Susan reached over and opened his menu. “I know you like hamburgers. Alberta’s famous for its beef.”
“That’s all they have?” Walter flipped through four pages of hamburgers.
“Hi.” A waiter wearing a black shirt with red splashes – and jeans! – slapped up in even worse, sandals. “How are you this evening?”
“Well, thank you,” Susan smiled.
“You’re allowed to wear open-toed footwear?” Walter stared at the boy’s feet. “In my day, we had to wear proper shoes, with black socks and dress pants.”
“That’d bite.
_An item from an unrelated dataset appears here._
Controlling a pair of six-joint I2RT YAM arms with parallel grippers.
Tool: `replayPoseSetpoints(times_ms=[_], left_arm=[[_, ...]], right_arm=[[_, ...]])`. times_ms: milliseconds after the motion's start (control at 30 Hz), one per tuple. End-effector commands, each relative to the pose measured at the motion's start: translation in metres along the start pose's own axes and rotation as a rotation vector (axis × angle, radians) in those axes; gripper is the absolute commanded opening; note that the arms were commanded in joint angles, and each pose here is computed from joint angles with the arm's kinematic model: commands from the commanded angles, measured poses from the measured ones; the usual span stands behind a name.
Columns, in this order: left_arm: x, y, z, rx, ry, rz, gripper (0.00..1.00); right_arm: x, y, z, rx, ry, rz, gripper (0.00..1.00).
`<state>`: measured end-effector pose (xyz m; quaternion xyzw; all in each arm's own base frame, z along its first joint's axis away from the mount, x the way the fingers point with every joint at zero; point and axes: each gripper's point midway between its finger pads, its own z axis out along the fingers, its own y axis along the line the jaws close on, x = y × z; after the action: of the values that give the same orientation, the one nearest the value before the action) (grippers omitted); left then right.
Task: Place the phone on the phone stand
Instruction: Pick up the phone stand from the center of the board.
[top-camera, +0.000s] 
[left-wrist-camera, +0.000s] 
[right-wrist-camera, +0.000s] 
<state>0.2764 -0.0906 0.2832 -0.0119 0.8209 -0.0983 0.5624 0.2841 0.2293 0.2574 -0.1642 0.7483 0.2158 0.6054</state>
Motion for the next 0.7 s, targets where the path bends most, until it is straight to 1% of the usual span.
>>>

Can I start you off with a beverage? Maybe an Iced Liquid Lava?”
“What the hell’s that?”
“Basically, it’s a strawberry daiquiri with vodka, then we add our own special syrup.”
Probably grenadine. “I’ll have a gin martini. Dry, with olives,” Walter requested, his eyes fixed on two silver hoops in the waiter’s ears. “And don’t bruise it.”
“I’ll try one of those Liquid Lavas,” Susan ordered.
The waiter collected their menus and flip-flopped off.
“They let faggots wear their jewelry to work now, too?”
“Dad!”
“What do you call them these days?”
“Just because a man’s wearing earrings doesn’t mean he’d gay, and if he is, you don’t call him a …”
“Are you suggesting that guy might be straight?”
“I don’t know. I’m just saying, you can’t tell by earrings. A lot of men wear them now.”
“You should know.”
Walter watched the idiot, whatever his preference, order their drinks on a computer screen. Waiters and waitresses used to just call out orders, and bartenders and line cooks remembered them. Now their pea brains needed rocket science technology; more overhead he’d have to invest in and learn to operate if he opened a place. He’d have to attract new people because most of his clientele were near dead.